TASK DETAILS: Below is a listing; reproduce exactly its lines from the one containing "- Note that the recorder" to its last line, both ends kept, and no other lines.
********************
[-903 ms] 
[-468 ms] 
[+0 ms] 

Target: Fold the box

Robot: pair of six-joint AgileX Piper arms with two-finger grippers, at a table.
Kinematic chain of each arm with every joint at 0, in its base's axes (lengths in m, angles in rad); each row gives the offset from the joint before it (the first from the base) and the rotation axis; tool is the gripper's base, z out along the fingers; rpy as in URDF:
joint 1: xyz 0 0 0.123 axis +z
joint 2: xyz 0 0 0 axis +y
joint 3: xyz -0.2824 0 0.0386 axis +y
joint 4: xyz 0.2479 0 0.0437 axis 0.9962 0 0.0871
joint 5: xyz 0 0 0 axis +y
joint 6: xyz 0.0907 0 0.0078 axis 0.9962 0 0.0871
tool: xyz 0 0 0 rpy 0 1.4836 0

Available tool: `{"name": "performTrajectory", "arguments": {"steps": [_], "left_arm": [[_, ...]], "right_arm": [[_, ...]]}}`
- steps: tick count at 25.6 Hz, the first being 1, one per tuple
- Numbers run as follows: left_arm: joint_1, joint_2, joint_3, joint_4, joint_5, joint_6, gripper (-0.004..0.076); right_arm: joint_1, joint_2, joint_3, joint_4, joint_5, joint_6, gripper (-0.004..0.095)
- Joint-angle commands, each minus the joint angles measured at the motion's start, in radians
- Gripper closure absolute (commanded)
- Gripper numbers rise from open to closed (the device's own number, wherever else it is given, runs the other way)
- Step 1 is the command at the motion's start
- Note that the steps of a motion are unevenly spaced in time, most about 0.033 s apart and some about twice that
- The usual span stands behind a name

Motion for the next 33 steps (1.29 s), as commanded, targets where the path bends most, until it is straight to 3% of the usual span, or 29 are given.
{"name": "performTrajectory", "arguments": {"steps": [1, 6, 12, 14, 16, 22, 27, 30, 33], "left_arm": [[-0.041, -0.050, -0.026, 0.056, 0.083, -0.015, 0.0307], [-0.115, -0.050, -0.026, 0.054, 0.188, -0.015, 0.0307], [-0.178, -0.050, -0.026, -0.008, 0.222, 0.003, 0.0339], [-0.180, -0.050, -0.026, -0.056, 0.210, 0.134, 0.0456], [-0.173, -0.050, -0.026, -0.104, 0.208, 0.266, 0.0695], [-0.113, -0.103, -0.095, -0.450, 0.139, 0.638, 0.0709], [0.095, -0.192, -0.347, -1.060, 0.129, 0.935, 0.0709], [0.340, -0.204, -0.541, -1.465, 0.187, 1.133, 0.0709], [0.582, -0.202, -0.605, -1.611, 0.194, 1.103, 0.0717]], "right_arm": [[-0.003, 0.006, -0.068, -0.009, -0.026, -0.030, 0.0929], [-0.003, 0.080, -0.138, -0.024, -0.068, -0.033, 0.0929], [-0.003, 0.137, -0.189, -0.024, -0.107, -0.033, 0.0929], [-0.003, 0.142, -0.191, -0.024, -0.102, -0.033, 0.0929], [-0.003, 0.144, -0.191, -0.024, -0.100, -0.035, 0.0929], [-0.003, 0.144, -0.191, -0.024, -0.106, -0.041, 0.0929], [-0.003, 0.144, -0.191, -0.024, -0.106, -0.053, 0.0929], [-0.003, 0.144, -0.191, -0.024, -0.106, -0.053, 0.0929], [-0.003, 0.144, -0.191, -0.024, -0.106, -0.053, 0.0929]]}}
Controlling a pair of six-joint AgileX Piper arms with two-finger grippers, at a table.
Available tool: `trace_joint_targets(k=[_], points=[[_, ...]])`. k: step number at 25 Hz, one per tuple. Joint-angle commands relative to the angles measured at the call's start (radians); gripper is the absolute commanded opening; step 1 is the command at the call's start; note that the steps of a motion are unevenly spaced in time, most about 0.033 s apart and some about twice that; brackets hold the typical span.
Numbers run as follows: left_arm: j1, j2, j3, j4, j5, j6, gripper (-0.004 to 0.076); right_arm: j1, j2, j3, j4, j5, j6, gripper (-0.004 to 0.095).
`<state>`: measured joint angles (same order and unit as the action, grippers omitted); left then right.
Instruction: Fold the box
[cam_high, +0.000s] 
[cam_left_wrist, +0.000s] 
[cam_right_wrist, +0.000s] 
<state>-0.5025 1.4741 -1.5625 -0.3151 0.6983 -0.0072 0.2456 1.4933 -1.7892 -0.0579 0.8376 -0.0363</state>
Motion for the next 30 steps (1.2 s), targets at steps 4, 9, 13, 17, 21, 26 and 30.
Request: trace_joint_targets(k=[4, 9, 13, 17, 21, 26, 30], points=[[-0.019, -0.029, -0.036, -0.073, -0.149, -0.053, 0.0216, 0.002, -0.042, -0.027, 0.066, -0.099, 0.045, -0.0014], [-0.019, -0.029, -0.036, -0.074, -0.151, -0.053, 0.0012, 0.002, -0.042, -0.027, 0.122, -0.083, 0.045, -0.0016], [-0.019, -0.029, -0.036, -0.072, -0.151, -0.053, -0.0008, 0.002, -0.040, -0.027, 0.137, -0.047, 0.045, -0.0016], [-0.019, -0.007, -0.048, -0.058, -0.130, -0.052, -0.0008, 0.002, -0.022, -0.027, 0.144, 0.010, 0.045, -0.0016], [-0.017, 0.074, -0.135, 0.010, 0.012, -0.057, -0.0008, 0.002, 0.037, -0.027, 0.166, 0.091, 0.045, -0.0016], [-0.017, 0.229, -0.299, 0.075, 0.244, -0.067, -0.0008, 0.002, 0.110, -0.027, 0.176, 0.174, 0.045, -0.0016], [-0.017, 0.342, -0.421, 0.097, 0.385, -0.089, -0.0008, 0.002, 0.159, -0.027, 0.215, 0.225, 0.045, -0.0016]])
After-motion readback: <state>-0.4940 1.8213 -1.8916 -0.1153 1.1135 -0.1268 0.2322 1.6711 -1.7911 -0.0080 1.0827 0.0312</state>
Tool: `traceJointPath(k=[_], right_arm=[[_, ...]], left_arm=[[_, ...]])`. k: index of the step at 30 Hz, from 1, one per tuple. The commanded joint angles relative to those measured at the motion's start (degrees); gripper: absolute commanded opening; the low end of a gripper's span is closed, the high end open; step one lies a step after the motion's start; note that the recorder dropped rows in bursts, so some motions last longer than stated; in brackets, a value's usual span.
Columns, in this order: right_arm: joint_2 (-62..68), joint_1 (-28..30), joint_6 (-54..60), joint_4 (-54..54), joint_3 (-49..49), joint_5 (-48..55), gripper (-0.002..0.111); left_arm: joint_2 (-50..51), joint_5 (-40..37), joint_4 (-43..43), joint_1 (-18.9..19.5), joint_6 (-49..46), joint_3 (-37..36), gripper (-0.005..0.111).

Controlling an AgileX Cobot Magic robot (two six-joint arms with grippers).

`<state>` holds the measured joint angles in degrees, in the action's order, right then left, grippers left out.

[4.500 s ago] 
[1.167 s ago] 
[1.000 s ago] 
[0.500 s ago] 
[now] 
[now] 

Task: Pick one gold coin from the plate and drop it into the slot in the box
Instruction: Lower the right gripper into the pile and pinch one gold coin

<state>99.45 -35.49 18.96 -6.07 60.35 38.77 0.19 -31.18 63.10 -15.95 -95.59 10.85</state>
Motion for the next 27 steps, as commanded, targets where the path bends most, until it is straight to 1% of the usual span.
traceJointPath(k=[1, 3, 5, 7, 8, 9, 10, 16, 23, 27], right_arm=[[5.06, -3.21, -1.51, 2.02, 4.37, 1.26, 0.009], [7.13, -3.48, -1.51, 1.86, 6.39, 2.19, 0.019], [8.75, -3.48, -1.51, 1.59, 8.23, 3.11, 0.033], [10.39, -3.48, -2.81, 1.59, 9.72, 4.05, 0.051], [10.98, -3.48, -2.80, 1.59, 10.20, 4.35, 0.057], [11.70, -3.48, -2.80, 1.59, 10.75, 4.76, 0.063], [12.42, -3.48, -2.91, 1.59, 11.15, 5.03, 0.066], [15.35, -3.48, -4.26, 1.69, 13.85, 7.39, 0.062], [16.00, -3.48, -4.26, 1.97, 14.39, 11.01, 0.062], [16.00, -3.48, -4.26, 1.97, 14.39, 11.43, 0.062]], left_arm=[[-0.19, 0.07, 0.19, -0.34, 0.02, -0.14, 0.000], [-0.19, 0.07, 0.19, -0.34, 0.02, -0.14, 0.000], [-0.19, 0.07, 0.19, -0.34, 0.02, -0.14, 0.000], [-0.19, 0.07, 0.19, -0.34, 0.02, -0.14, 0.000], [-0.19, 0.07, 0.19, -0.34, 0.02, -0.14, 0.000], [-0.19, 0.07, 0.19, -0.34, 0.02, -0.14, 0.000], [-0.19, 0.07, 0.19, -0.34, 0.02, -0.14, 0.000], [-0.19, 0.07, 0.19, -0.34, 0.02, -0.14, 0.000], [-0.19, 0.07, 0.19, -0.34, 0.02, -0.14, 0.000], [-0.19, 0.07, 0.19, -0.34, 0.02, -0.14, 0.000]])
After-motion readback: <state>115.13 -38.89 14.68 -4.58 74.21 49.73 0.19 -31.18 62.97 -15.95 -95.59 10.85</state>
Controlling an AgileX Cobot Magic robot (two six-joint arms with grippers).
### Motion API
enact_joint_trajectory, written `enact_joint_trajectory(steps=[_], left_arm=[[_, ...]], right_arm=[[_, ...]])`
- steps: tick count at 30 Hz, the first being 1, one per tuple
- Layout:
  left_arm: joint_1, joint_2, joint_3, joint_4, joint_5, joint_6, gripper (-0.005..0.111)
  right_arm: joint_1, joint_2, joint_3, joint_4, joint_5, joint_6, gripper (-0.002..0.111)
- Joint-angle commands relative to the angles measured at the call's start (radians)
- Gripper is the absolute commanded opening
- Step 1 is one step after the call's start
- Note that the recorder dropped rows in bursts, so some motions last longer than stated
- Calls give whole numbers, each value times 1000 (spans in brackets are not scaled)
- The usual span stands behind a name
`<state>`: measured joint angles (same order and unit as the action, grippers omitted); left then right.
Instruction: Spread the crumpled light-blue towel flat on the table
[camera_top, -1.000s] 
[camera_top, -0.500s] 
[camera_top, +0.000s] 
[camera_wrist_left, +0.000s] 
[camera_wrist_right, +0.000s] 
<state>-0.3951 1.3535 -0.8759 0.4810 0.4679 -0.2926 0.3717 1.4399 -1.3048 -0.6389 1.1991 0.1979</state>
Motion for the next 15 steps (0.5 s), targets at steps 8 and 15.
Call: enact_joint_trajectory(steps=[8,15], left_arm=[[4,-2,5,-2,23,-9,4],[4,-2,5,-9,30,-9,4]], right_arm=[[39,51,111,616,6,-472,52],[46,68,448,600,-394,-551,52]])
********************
EXERCISE RESPONSE:
- Note that the recorder dropped rows in bursts, so some motions last longer than stated
- Calls give whole numbers, each value times 1000 (spans in brackets are not scaled)
- The usual span stands behind a name
`<state>`: measured joint angles (same order and unit as the action, grippers omitted); left then right.
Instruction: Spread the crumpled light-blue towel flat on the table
[camera_top, -1.000s] 
[camera_top, -0.500s] 
[camera_top, +0.000s] 
[camera_wrist_left, +0.000s] 
[camera_wrist_right, +0.000s] 
<state>-0.3951 1.3535 -0.8759 0.4810 0.4679 -0.2926 0.3717 1.4399 -1.3048 -0.6389 1.1991 0.1979</state>
Motion for the next 15 steps (0.5 s), targets at steps 8 and 15.
Call: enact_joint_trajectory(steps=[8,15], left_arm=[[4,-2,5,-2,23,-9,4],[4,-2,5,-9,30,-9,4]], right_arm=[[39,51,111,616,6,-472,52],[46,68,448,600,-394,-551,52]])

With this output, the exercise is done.